倒産による解雇は「会社都合退職」に当てはまるため、解雇された従業員は早期に失業手当を受給することができます。
倒産によって退職した従業員は、その後に加入できる健康保険制度として、「国民健康保険」「任意継続」のいずれかを選択することができます。
任意継続とは、会社に在籍中に加入していた健康保険に継続して加入できる制度です。
会社に在籍中は保険料の半分を会社が支払いますが、任意継続した場合は全額を個人が支払います。
65歳以下の場合は、離職理由が解雇であれば国民健康保険の保険料の減免制度が利用できます。
そのため、健康保険任意継続保険料よりも、国民健康保険料の方が低額になることが多いようです。
会社に勤めていた時点の賃金等によって保険料は変わってきますので、退職後に加入する健康保険を決めるにあたっては、両方の保険料の試算が必要です。
退職すると厚生年金の対象から外れ、国民年金の対象となります。
失業中の国民年金の保険料支払いは、納付書を利用して失業者自らが行う必要があります。
再就職後については、再就職先が厚生年金加入事業所の場合は、再度厚生年金に加入することになります。
倒産による失業の場合、国民年金保険料の減免申請が可能です。
減免は本人からの減免申請で減免の実施・不実施が決定します。
退職した時点で、自動的に減免申請の審査が始まるわけではありません。
破産手続が開始されると、従業員は原則、解雇となります。
ただし、会社の財産の清算に経理担当者などの協力が必要な場合は、破産手続き開始後も一部の従業員は解雇とならず、破産管財人が会社の財産の管理を行うようになるまでの間、雇用が継続されます。

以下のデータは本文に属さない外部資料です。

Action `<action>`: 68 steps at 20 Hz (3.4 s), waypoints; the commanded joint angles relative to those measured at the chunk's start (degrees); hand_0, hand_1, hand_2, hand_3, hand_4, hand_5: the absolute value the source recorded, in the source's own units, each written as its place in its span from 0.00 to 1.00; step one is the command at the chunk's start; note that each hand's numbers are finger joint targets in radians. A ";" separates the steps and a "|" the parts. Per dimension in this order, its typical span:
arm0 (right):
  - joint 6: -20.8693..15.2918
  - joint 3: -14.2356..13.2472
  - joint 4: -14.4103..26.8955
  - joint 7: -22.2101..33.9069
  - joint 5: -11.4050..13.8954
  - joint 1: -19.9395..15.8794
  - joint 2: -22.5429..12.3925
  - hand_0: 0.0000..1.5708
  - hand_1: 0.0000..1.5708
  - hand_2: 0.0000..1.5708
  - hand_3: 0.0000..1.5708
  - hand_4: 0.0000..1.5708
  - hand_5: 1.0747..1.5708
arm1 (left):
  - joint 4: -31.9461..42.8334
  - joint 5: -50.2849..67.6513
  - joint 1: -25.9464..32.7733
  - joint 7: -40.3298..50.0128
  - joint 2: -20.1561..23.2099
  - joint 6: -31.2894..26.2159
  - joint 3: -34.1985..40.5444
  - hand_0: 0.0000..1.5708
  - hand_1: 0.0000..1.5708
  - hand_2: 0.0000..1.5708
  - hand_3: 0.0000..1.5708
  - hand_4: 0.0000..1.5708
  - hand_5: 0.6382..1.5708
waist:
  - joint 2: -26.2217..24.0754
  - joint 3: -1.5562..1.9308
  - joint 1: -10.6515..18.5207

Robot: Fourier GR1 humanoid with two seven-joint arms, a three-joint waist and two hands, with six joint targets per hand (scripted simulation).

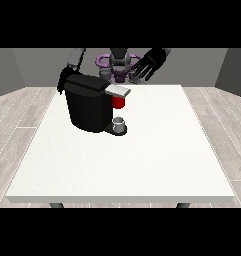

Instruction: Insert the coffee pod into the coffee machine and close the lid

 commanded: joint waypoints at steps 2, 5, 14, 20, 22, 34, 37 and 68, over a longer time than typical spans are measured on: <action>0.07 -0.67 0.07 -0.63 -0.70 4.98 0.05 0.00 0.00 0.00 0.00 0.00 1.00 | 0.36 12.00 9.14 -3.54 -8.49 -0.26 8.65 0.00 0.00 0.00 0.00 0.27 1.00 | -7.91 -0.12 5.03; 1.59 -2.86 -1.00 -0.77 -3.41 3.82 -1.04 0.00 0.00 0.00 0.00 0.00 1.00 | 1.54 19.63 13.38 -4.04 -12.27 -1.85 14.86 0.00 0.00 0.00 0.00 0.00 1.00 | -11.36 -0.12 8.71; 9.13 2.52 -8.97 4.82 -4.46 2.93 -1.79 0.00 0.00 0.00 0.00 0.04 1.00 | 1.55 20.39 28.45 -4.52 -15.54 -3.30 13.14 0.00 0.00 0.00 0.00 0.28 1.00 | -21.58 0.01 12.04; 10.52 1.43 -8.72 5.25 -3.33 0.53 -5.49 0.00 0.00 0.00 0.00 0.05 1.00 | -5.49 25.01 31.53 -0.97 -17.51 -4.69 10.52 0.00 0.00 0.00 0.00 0.25 1.00 | -21.17 0.04 15.59; 11.59 -3.73 -3.83 6.53 -6.26 -3.76 -8.63 0.00 0.00 0.00 0.00 0.00 1.00 | -6.45 28.94 30.03 2.38 -17.53 -5.05 7.15 0.00 0.00 0.00 0.00 0.23 1.00 | -20.20 0.06 18.72; 11.73 -9.10 3.68 9.39 -13.45 -14.47 -7.92 0.00 0.00 0.00 0.00 0.06 1.00 | -21.98 34.18 34.84 4.42 -17.55 -1.48 -0.30 0.00 0.00 0.00 0.00 0.23 1.00 | -10.34 0.05 20.62; 13.85 -8.60 5.06 8.76 -14.17 -13.57 -8.21 0.00 0.00 0.00 0.00 0.09 1.00 | -25.83 34.85 36.46 6.59 -16.03 -3.24 1.50 0.00 0.00 0.00 0.00 0.22 1.00 | -8.35 0.04 19.63; 11.20 0.73 11.48 6.70 -5.14 -35.34 -5.87 0.00 0.00 0.00 0.00 0.07 1.00 | -43.57 37.85 44.61 9.31 -12.61 -0.53 -1.12 0.00 0.00 0.00 0.00 0.23 1.00 | 3.41 0.01 19.42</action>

雇用が継続された従業員の賃金は、月給としてではなく日当として支払うのが一般的です。
あくまで、破産管財人が選定・会社の財産を管理するまでの、短期の臨時的な雇用にとどまるためです。
いずれは裁判所から選定された破産管財人が会社の財産の管理・競売・債権者への分配を行うため、雇用が継続されていても、近い将来にはその役目は破産管財人に引き継がれます。

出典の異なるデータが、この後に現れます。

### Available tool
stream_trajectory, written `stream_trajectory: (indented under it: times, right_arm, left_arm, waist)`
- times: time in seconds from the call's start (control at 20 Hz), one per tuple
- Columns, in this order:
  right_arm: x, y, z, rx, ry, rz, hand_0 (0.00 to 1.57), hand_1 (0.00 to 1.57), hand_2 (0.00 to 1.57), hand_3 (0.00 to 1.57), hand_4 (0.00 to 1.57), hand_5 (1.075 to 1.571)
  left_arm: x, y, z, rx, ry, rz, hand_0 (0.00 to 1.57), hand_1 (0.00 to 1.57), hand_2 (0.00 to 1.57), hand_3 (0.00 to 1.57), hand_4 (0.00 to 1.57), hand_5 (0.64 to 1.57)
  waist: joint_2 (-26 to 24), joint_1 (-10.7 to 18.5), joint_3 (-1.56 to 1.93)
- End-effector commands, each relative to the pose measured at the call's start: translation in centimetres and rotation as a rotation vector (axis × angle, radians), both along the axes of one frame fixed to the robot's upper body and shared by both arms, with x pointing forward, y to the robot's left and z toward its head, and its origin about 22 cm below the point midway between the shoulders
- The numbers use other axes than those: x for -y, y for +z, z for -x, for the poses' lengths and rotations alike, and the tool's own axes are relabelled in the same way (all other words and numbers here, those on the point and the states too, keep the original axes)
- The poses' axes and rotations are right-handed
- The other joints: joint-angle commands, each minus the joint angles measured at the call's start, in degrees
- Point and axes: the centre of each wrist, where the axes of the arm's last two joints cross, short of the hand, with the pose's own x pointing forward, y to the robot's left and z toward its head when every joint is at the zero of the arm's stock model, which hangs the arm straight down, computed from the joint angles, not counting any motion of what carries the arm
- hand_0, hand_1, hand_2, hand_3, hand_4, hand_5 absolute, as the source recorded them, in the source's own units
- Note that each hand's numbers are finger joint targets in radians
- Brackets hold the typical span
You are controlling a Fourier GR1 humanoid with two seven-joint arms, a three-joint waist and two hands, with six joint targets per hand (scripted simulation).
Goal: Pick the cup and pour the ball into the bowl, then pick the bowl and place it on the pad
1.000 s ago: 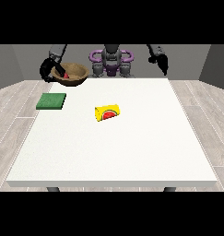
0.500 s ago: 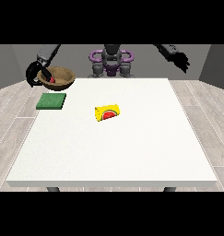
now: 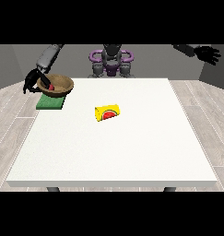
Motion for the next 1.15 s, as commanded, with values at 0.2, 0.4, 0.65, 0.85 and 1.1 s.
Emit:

破産管財人が会社の財産を管理するようになった時点で、雇用を継続していた従業員は解雇されます。
この記事では、会社倒産のときの従業員への対応や、解雇となった従業員がその後に取るべき手続きについて解説しました。
会社倒産は、従業員をはじめとする多くの関係者の人生に影響を及ぼします。
そのために、倒産する際には、それぞれの関係者に対して誠意ある対応が求められます。